La coop collabora con una fattoria pedagogica, ma per l’80% dei casi lavora a domicilio, nelle strutture esterne: in particolare, in strutture per anziani, attualmente all’Oda, ma soprattutto nelle scuole. «Qui lavoriamo per i bambini diversamente abili, creando però gruppi integrati nell’ambito della classe. Cerchiamo di raggiungere gli obiettivi che ci vengono prefissati dall’équipe pedagogica della scuola che ci chiama per un problema. Abbiamo lavorato ad esempio sul bullismo in alcune scuole a rischio a Catania: attraverso il rispetto della diversità dell’animale, si attiva l’interiorizzazione di regole verso terzi e quindi il rispetto dell’altra diversità del compagno. Ma la pet therapy serve anche in presenza di difficoltà dell’apprendimento: in pratica, quello che noi facciamo è inserire un soggetto relazionale per motivare i bambini all’apprendimento e a raggiungere gli obiettivi. Le faccio un esempio: se ci sono alunni non motivati a rispondere se la maestra chiede loro quanto fanno due matite più due matite, inserendo invece l’animale e creando una relazione con il pet, il bambino si apre e quando gli chiediamo quanto fanno due zampe più due orecchie, risponde 4, proprio perché c’è una motivazione, una dinamica relazionale diversa da quella che normalmente c’è in classe. L’uomo ha una motivazione innata, che risale alla preistoria, verso l’animale. Ci portiamo da allora nel nostro patrimonio genetico questa relazione, questo interesse verso gli animali».

 

Pet therapy, quindi, utile in tanti campi: «Dall’educazione alla fisioterapia – conferma il dott. Asero -, dalla riabilitazione alla didattica. Abbiamo lavorato ad esempio in una scuola di Adrano con un tasso altissimo di dispersione scolastica: nel giorno in cui portavamo l’animale in classe, quasi nessuno si assentava».

 

Ad essere utilizzati gli animali di proprietà dei professionisti che lavorano nella coop: «Il nostro approccio – spiega infatti il dott. Asero – è relazionale: ciò significa che sfruttiamo non l’animale, ma la relazione che si crea col pet. E per avere una buona relazione, è necessario che ogni operatore abbia un buon rapporto con l’animale. Per questo, ognuno dei professionisti che lavoriamo nella coop, proprio per il nostro approccio e la nostra modalità, ha il proprio animale, lo tiene con sé, ci vive per tutta la vita.
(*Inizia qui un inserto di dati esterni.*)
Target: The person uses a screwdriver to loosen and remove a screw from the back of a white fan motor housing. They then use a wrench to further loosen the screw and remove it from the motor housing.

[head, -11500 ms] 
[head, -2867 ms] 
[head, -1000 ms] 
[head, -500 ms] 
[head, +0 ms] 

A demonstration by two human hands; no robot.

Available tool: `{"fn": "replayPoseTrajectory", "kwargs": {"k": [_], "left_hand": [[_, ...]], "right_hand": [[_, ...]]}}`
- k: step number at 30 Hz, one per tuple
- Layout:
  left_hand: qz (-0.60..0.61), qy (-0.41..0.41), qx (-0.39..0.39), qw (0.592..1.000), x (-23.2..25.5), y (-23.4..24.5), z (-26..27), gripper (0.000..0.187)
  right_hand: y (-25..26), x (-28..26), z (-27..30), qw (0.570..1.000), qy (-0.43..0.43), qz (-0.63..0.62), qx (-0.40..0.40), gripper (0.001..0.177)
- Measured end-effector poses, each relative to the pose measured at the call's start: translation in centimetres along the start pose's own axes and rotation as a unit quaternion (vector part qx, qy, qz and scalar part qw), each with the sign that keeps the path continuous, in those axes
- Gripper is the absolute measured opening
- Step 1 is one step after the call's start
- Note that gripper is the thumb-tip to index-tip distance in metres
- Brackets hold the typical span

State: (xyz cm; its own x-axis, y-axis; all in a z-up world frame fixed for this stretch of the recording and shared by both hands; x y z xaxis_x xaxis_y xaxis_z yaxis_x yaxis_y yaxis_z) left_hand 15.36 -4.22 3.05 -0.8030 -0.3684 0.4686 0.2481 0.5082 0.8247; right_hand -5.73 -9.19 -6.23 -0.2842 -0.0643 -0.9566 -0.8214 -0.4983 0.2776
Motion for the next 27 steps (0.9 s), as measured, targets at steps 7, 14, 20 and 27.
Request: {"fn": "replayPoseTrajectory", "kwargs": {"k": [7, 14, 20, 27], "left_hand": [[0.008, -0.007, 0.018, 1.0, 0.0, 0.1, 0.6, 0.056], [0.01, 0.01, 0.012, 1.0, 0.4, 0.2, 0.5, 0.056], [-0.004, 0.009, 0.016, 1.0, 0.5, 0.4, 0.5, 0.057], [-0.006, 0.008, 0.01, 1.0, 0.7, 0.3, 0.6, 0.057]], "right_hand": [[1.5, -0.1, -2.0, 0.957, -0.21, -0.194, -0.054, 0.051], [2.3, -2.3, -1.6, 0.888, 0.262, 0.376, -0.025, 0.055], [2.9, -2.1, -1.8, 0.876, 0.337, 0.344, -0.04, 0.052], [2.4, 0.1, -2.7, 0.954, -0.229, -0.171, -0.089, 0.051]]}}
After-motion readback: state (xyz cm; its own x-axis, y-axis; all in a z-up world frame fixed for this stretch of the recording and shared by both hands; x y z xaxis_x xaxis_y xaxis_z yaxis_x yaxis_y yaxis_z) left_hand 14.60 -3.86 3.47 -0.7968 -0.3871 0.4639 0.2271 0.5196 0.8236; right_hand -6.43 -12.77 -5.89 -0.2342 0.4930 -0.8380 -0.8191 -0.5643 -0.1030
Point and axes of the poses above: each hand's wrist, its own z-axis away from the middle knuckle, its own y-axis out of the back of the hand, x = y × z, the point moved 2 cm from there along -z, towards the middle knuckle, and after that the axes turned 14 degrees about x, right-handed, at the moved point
L’animale lo conosci infatti bene quando ci vivi. C’è d’altronde una particolare selezione: non tutti gli animali vanno bene per fare questo tipo di lavoro. Questo non vuol dire che gli altri sono da scartare, ma dobbiamo fare in modo che il pet provi piacere a relazionarsi con l’uomo. C’è quindi una selezione da piccoli, si cerca l’animale più prosociale. Se abbiamo un cane che per vari motivi – di socializzazione dall’inizio, distacco dalla madre e così via – non ha piacere oppure ha poca resistenza nel relazionarsi con l’uomo, è meglio che lo teniamo per altro. Quelli che noi coinvolgiamo in questo tipo di lavoro devono avere queste caratteristiche ben marcate: mediamente, su 10 cani che ho avuto e selezionato, solo 3-4 sono stati coinvolti in questa esperienza. Gli altri mi hanno ovviamente dato altri tipi di soddisfazioni. Il cane è infatti felice quando collabora con l’uomo: posso dare a un cane un parco bellissimo, posso curare tutti i suoi bisogni primari, ma se non lo inserisco come soggetto sociale, assecondando la sua collaborazione sociale, il cane è triste».